PROMPT:
Only the pictures are to be omitted; everything else in the listing must be reproduced exactly.

SUPPLIED MATERIAL:
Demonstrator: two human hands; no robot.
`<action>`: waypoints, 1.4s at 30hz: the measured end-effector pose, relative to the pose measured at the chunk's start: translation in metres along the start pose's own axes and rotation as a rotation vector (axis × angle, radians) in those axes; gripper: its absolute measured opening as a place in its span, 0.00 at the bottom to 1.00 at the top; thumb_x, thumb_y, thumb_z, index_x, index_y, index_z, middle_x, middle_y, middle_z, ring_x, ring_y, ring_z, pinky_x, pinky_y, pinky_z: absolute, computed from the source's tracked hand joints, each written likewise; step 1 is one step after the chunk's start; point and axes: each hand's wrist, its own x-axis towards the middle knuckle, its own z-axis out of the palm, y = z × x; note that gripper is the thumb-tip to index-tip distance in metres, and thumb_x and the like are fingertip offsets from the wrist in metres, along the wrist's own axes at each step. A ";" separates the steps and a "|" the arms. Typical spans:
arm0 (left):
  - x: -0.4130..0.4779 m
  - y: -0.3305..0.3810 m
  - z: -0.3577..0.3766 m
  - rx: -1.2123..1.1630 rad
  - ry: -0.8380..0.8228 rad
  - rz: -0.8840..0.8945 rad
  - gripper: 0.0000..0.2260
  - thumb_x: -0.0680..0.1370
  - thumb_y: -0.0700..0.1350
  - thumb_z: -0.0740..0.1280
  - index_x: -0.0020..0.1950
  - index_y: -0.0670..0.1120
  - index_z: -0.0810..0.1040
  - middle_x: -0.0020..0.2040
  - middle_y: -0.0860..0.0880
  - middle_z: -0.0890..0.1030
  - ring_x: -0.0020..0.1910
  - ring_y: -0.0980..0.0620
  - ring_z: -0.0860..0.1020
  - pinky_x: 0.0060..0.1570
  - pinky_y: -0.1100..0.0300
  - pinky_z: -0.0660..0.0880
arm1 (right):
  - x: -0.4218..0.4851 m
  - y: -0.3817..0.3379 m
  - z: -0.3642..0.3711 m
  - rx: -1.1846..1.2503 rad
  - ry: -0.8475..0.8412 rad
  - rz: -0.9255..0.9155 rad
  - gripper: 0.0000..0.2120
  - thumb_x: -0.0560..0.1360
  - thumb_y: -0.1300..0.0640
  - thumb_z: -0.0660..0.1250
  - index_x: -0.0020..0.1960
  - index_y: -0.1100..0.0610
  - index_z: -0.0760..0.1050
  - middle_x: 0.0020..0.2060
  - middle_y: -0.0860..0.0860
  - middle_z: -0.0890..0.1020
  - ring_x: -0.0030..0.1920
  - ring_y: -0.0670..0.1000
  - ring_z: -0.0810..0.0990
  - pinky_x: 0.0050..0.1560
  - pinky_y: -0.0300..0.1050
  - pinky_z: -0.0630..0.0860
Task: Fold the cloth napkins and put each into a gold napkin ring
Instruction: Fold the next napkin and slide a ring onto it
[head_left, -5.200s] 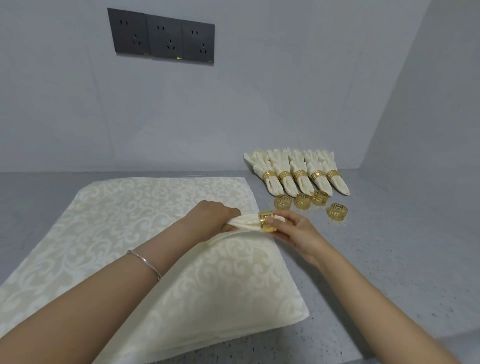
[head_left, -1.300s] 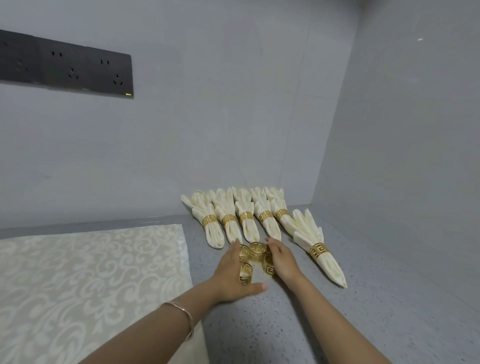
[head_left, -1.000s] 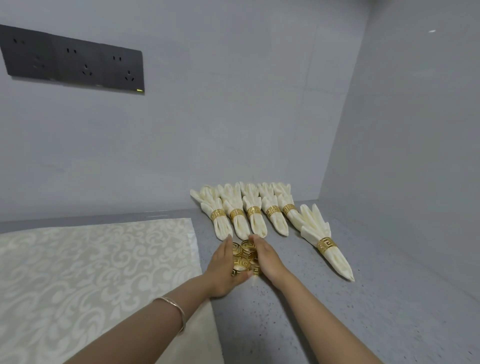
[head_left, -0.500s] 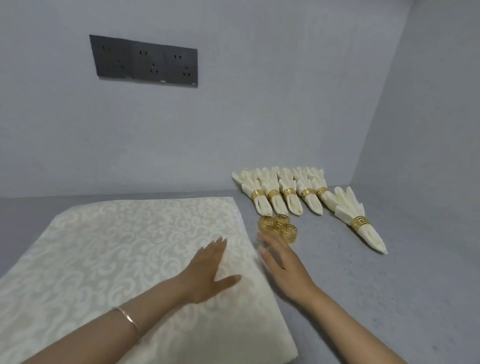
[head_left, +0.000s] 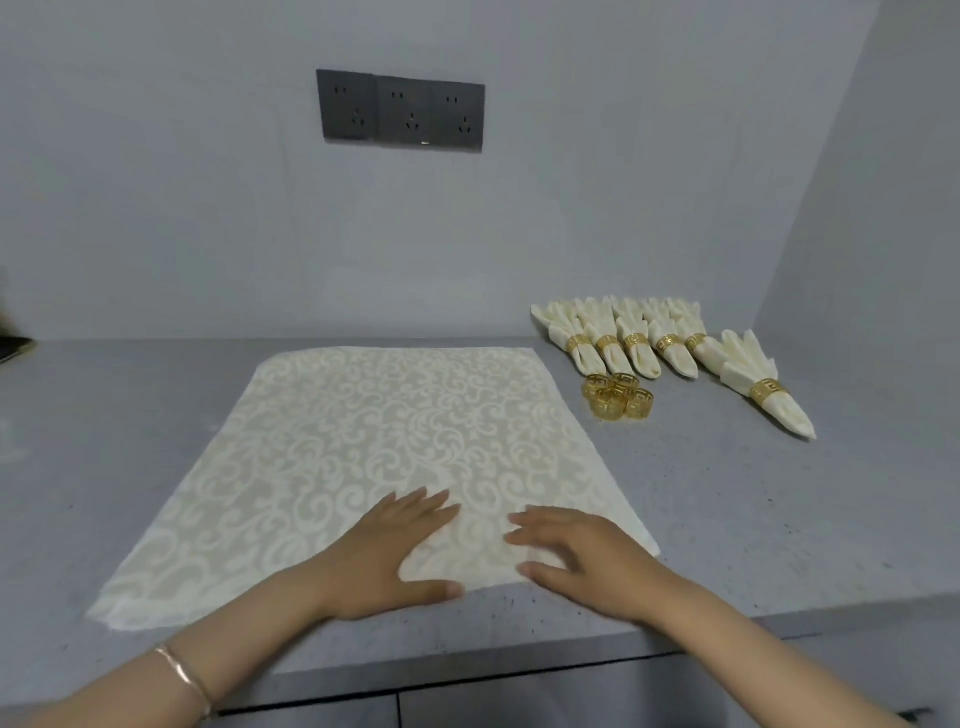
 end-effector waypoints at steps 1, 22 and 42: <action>-0.002 0.001 0.000 -0.018 0.008 -0.002 0.40 0.70 0.74 0.54 0.77 0.61 0.47 0.77 0.62 0.43 0.75 0.64 0.39 0.73 0.62 0.36 | 0.000 -0.002 -0.001 -0.014 0.010 -0.001 0.20 0.76 0.41 0.62 0.67 0.41 0.71 0.69 0.37 0.68 0.70 0.33 0.59 0.68 0.29 0.55; -0.036 -0.015 -0.024 -0.316 0.058 -0.077 0.19 0.77 0.64 0.59 0.67 0.63 0.71 0.69 0.66 0.69 0.70 0.67 0.63 0.72 0.62 0.59 | 0.013 -0.015 -0.026 0.475 0.083 0.229 0.06 0.73 0.64 0.70 0.43 0.57 0.85 0.41 0.46 0.85 0.42 0.39 0.82 0.43 0.27 0.73; -0.050 -0.058 -0.097 -0.269 -0.139 -0.287 0.20 0.77 0.58 0.66 0.30 0.50 0.68 0.29 0.58 0.68 0.29 0.58 0.66 0.37 0.63 0.64 | 0.025 0.004 -0.093 0.304 -0.410 0.174 0.21 0.77 0.49 0.65 0.32 0.60 0.67 0.25 0.48 0.63 0.27 0.46 0.60 0.32 0.31 0.62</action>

REPLY TO THE EXERCISE:
Demonstrator: two human hands; no robot.
`<action>`: waypoints, 1.4s at 30hz: the measured end-effector pose, relative to the pose measured at the chunk's start: translation in metres along the start pose's own axes and rotation as a rotation vector (axis × angle, radians) in those axes; gripper: its absolute measured opening as a place in its span, 0.00 at the bottom to 1.00 at the top; thumb_x, thumb_y, thumb_z, index_x, index_y, index_z, middle_x, middle_y, middle_z, ring_x, ring_y, ring_z, pinky_x, pinky_y, pinky_z: absolute, computed from the source's tracked hand joints, each written likewise; step 1 is one step after the chunk's start; point and axes: each hand's wrist, its own x-axis towards the middle knuckle, its own z-axis out of the palm, y = z × x; note that gripper is the thumb-tip to index-tip distance in metres, and thumb_x and the like are fingertip offsets from the wrist in metres, along the wrist's own axes at each step. A ";" separates the steps and a "|" the arms. Typical spans:
arm0 (left):
  - x: -0.4130..0.4779 m
  - y: -0.3305..0.3810 m
  - z: -0.3577..0.3766 m
  - rx: -1.2123..1.1630 rad
  - ry: -0.8380..0.8228 rad
  - rz: -0.8840..0.8945 rad
  - gripper: 0.0000..0.2260
  - thumb_x: -0.0680..0.1370
  - thumb_y: -0.0700..0.1350
  - thumb_z: -0.0740..0.1280
  - index_x: -0.0020..0.1950
  - index_y: -0.0670..0.1120
  - index_z: -0.0810..0.1040
  - middle_x: -0.0020..0.2040
  - middle_y: -0.0860..0.0880
  - middle_z: -0.0890..0.1030
  - ring_x: -0.0020..0.1910
  - ring_y: -0.0980..0.0620
  - ring_z: -0.0860..0.1020
  - pinky_x: 0.0060..0.1570
  - pinky_y: -0.1100..0.0300
  - pinky_z: -0.0660..0.0880
arm1 (right):
  - x: -0.4218..0.4851 m
  - y: -0.3817..0.3379 m
  - z: -0.3642..0.3711 m
  - rx: -1.1846..1.2503 rad
  - ry: -0.8475..0.8412 rad
  - rz: -0.9255..0.9155 rad
  - gripper: 0.0000..0.2120
  - thumb_x: -0.0560..0.1360
  - thumb_y: -0.1300..0.0640
  - thumb_z: -0.0660..0.1250
  - index_x: -0.0020..0.1960
  - index_y: -0.1100..0.0610
  - index_z: -0.0760..0.1050
  - middle_x: 0.0020..0.2060
  - middle_y: -0.0860..0.0860
  - middle_z: -0.0890..0.1020
  - ring_x: -0.0030..0.1920
  - ring_y: -0.0670..0.1000
  - ring_z: -0.0810..0.0990
  - pinky_x: 0.0050..0.1560
  - pinky_y: -0.0300..0.1050
  - pinky_z: -0.0630..0.0860
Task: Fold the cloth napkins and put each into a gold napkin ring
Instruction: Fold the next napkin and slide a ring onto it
[head_left, -5.200s] 
[head_left, -1.300s] 
[head_left, -1.000s] 
[head_left, -0.500s] 
[head_left, +0.000s] 
 end-effector waypoints at steps 1, 22 and 42: <action>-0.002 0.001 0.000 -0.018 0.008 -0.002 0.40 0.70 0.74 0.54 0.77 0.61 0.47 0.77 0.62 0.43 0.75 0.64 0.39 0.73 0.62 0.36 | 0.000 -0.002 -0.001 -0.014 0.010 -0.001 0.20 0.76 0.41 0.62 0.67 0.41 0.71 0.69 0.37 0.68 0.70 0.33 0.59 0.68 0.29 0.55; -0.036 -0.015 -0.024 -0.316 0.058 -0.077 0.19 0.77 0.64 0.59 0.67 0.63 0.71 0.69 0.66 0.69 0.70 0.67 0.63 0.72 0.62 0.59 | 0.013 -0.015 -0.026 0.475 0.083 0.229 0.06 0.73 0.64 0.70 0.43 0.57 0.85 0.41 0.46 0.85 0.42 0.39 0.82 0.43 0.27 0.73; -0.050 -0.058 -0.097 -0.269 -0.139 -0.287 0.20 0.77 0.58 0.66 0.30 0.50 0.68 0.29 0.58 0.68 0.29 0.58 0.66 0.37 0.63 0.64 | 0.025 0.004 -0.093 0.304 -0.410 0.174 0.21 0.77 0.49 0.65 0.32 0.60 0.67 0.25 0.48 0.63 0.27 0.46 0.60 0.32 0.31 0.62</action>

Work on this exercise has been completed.